▶ **What to work on**
Repeat exactly the lines of the listing below, please, starting with the first and ending with the line containing "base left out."; leave out the rest.

++++ Given material

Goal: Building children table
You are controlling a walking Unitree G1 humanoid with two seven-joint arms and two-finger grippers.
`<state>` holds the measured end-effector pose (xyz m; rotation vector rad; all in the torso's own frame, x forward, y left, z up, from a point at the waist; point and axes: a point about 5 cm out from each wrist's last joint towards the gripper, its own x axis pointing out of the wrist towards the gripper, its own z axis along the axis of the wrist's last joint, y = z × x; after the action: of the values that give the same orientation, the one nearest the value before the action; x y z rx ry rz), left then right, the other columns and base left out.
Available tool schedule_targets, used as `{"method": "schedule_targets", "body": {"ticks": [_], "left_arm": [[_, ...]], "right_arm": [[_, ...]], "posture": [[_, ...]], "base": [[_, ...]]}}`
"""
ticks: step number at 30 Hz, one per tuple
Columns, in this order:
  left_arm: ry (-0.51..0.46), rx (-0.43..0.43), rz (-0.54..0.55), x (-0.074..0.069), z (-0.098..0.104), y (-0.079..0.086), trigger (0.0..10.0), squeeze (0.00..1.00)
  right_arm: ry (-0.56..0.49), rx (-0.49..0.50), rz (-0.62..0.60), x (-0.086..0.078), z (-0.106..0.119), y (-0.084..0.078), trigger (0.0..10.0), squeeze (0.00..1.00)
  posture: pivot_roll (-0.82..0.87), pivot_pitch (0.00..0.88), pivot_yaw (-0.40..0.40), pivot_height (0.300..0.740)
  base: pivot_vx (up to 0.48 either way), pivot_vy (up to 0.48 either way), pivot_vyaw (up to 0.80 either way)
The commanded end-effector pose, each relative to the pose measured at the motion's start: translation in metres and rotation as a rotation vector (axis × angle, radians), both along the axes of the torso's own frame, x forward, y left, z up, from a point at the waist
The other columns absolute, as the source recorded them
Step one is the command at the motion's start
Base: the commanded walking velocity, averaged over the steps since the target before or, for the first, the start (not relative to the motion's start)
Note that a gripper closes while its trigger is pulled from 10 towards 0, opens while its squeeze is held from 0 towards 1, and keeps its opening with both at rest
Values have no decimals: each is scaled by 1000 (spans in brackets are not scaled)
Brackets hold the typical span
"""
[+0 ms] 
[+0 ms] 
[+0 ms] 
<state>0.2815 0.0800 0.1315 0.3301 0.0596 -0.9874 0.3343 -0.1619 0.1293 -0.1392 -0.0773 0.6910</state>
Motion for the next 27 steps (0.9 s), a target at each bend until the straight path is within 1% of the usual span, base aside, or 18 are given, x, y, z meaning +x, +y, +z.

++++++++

▶ **Task result**
Goal: Building children table
You are controlling a walking Unitree G1 humanoid with two seven-joint arms and two-finger grippers.
`<state>` holds the measured end-effector pose (xyz m; rotation vector rad; all in the torso's own frame, x forward, y left, z up, from a point at the waist; point and axes: a point about 5 cm out from each wrist's last joint towards the gripper, its own x axis pointing out of the wrist towards the gripper, its own z axis along the axis of the wrist's last joint, y = z × x; after the action: of the values that give the same orientation, the one nearest the value before the action; x y z rx ry rz), left then right, the other columns and base left out.

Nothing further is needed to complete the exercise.